First, let’s make sure Anaconda is installed. If you do not have Anaconda, follow instructions here to install.

Once you have Anaconda installed, check the version.

conda -V
# I'm currently running v4.6.8
which conda
# Location on my computer: /Users/shu/anaconda3

Why did you make me install anaconda?

Briefly, Anaconda, or conda, is a software package manager. Anaconda will make your scientific programming life easier by facilitating software installations for many programs or packages. You can google ‘conda install for software X’, and often find a single line command to install the most recent version of that software.

Even better, Anaconda allows you to create compartmentalized computational environments (called “conda environments” in this post) where you can install any mixture of things you require without accidentally messing up other software downloads on your computer. You can use these conda environments in any number of ways– they can be program-specific (for the running of one specific tool) or project-specific (to store versions for a whole workflow). For instance, I’m working on a collaborative project which requires building bioinformatic pipelines with several different programs. It is key that my collaborator and I maintain the same versions of software, so code that we write individually can be easily shared. For this, we created and shared a conda environment. More info on getting started with conda here.

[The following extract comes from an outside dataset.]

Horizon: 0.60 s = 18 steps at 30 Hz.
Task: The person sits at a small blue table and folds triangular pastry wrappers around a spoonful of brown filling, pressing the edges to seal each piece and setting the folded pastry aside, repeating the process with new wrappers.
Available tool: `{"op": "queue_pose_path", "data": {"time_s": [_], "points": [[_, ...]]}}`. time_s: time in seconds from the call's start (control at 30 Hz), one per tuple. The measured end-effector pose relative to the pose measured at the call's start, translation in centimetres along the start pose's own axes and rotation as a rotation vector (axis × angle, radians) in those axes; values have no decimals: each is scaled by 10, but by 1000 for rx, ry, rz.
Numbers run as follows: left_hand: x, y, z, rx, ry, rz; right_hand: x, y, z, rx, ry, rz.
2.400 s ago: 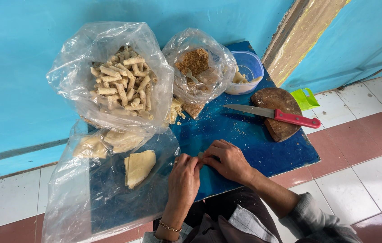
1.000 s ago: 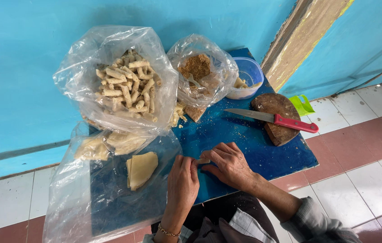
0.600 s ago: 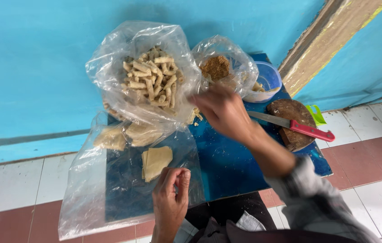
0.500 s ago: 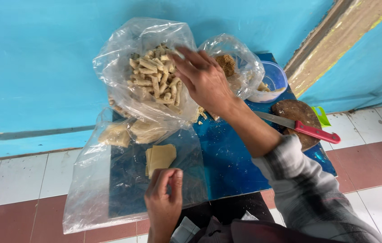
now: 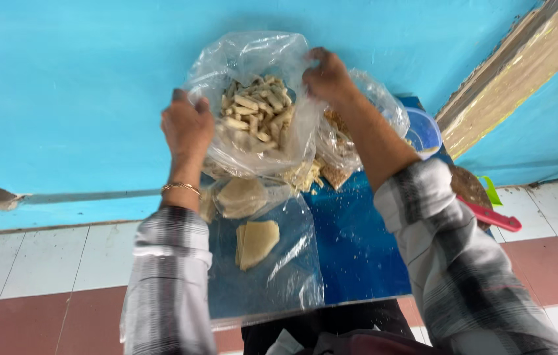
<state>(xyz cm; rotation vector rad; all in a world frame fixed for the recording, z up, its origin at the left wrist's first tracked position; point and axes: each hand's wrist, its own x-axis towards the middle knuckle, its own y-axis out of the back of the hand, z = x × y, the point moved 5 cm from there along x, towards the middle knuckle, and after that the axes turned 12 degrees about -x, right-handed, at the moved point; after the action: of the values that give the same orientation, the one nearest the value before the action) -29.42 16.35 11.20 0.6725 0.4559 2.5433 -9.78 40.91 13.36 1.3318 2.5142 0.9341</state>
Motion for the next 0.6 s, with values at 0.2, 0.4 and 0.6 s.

Conda environments have been widely adopted as a means of facilitating reproducible computation across the Python ecosystem– but is now expanding to include other programming languages such as R (more here).

Below, documents how I have built up conda environments to run specific versions of R, including RStudio and jupyter notebooks.

Creating a conda environment for R

First, list the conda environments you have locally:

conda info --envs

The output should list all the conda environments you have created. An asterisk will denote where you currently are, likely ‘base’. Additionally, your command line will be preceded with ‘(base)’ to denote you are in your base conda environment.

First, we will generate a specific R environment for R v3.5.1 (most recent version available through Anaconda, as of April 2019).

conda create --name r_3.5.1 -c r r=3.5.1 r-essentials

What is happening in this command?

  • ‘conda create –name r_3.5.1’ creates a new conda environment that will be called ‘r_3.5.1’.
  • ’-c r r=3.5.1’ specifies to use the ‘r’ channel for installation. In this particular case, we also specify r=3.5.1. Without this last part, conda will automatically install the most recent version of R.
  • ‘r-essentials’, upon installing R-related packages, you need to add ‘r-’ ahead of the package name. r-essentials is a package bundle which has a lot of the most basic and commonly used R packages. A full list of packages available for conda install.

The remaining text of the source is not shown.